Deal separately with individual performance. To use a public setting as a place where individuals can get their asses handed to them is not useful. It changes the discussion from one where there's a chance people can learn something to one where they spend all their energy covering up.

You write that another concept in need of clarity is the role of the leader. If the CIO wants to collaborate at a peer level, he needs to appreciate that positional power is in the way. He has to find a way to unplug from being the boss. He has to communicate very specifically, "I'm an engineer as well as a VP of engineering." That lets his ideas exist at the same voltage as everyone else's.

What message do smart leaders give about time management? What the organization has control over is what they choose to do, not how many hours there are in a day. If we scope a project wrong, we're not going to be able to make a day with 85 hours in it. If people are working as hard as they can and they're still not going to get there, let them feel some freedom and creativity in how they will get this done. Give them the ability to choose to do less or do it differently. In most high-achieving organizations, people can't work more, so talk about changing the scope rather than working longer, harder, more fatigued and more stupid.

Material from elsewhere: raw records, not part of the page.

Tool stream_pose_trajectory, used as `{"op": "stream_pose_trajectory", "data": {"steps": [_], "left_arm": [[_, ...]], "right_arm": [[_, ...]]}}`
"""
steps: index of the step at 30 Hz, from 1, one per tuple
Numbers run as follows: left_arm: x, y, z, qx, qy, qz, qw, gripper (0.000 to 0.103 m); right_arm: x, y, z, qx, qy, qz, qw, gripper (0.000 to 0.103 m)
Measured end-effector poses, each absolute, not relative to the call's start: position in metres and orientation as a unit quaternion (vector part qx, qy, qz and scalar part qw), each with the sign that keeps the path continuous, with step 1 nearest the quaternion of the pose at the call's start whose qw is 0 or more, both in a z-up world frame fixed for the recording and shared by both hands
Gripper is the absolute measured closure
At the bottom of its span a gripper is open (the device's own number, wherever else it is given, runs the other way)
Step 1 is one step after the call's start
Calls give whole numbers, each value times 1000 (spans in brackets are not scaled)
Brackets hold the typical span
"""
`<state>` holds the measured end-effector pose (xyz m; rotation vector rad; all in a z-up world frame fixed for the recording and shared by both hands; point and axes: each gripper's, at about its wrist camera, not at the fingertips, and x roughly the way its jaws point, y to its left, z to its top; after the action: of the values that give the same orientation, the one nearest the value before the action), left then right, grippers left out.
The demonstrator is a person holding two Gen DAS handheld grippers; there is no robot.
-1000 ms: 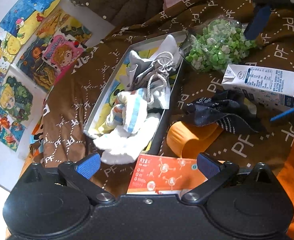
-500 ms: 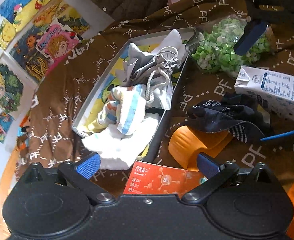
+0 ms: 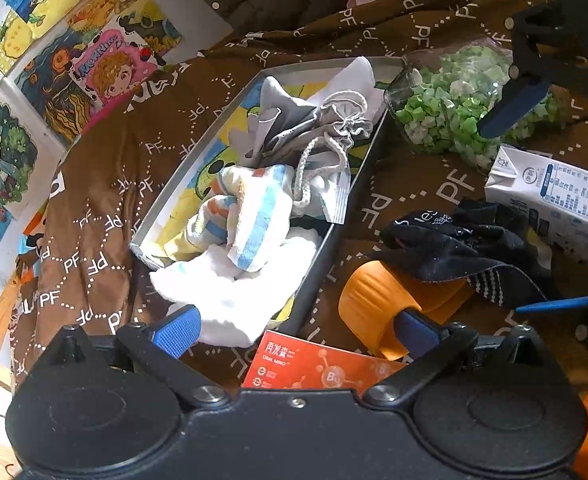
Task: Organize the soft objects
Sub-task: 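Move the left tool to the orange rubber piece while the right tool approaches the black sock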
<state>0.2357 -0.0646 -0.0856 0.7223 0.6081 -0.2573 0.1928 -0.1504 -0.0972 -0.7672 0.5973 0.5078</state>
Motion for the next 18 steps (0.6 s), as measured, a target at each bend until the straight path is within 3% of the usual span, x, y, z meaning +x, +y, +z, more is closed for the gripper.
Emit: {"op": "stream_pose_trajectory", "data": {"steps": [8,18], "left_arm": [[236,-63,-93,343,289,-132,884,1],[234,-60,-90,329,286,-156,886,4]], "right_arm": [[194,-148,-101,-378,267,249,850,4],[196,-145,-107,-399,257,245,845,14]]}}
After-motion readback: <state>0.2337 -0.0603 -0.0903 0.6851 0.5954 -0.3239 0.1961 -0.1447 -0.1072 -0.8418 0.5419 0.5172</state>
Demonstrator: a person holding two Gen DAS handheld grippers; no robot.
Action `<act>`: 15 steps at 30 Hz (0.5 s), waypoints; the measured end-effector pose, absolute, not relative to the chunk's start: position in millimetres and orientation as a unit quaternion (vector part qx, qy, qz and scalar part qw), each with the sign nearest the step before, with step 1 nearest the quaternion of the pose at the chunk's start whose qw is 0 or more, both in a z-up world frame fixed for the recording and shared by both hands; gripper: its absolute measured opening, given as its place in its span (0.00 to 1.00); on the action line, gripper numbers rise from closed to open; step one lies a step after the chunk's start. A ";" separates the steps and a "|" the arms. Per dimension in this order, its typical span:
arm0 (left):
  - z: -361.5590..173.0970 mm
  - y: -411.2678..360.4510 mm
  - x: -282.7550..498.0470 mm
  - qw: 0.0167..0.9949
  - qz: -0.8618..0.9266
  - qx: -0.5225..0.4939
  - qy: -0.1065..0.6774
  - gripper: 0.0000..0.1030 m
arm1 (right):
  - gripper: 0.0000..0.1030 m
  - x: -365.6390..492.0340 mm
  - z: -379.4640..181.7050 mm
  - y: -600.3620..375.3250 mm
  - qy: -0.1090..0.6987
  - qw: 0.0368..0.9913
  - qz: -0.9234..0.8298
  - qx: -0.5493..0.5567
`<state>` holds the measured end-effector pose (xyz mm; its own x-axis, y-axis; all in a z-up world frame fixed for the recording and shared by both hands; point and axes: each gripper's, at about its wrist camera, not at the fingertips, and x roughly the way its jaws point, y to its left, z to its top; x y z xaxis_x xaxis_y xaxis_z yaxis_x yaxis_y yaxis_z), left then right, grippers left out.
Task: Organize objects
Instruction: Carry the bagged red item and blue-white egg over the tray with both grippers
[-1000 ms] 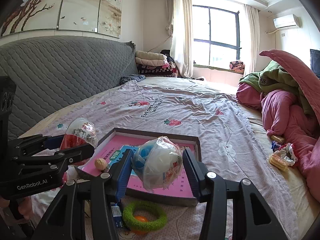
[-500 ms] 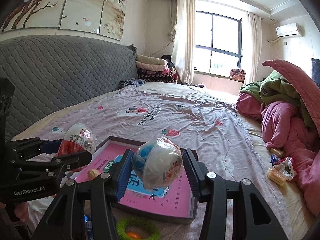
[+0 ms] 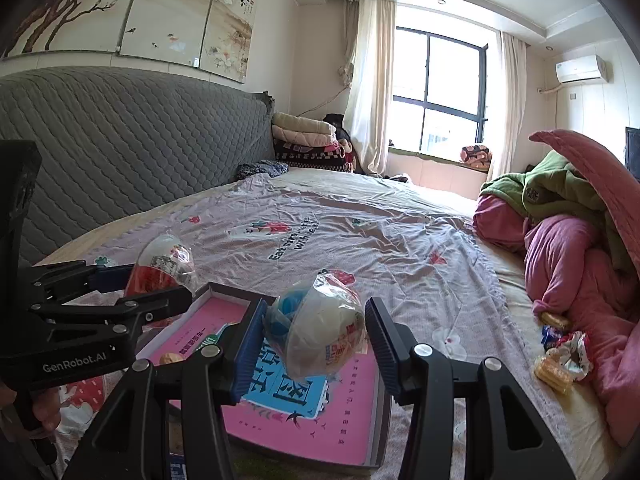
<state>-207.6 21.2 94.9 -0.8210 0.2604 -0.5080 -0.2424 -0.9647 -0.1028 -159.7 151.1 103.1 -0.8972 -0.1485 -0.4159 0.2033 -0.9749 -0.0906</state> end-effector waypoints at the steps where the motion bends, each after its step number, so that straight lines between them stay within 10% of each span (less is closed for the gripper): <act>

The final message is about corporate culture. What should that message be, and why do so many leaders get it wrong? Culture is not a project; it's a way people describe how well you've managed the company. Where leaders have power is in doing the right things from an organizational process management standpoint: having open and supporting staff meetings, having clear project plans where concerns are worked out, taking a stand for respectful behavior. The whole notion of culture for leaders at any level is this: Run the place in a way that has people feel good about working there, and people will say they love the culture.

But if you attempt to work on culture directly, like [it's] a "thing," you will screw it up. It boils down to three things: Hire well and realize the largest factor is quality of workforce. Have the group behave consistent with the way you say you're going to have it behave. People want to know what the rules are. There's freedom and safety when people understand that the environment has integrity.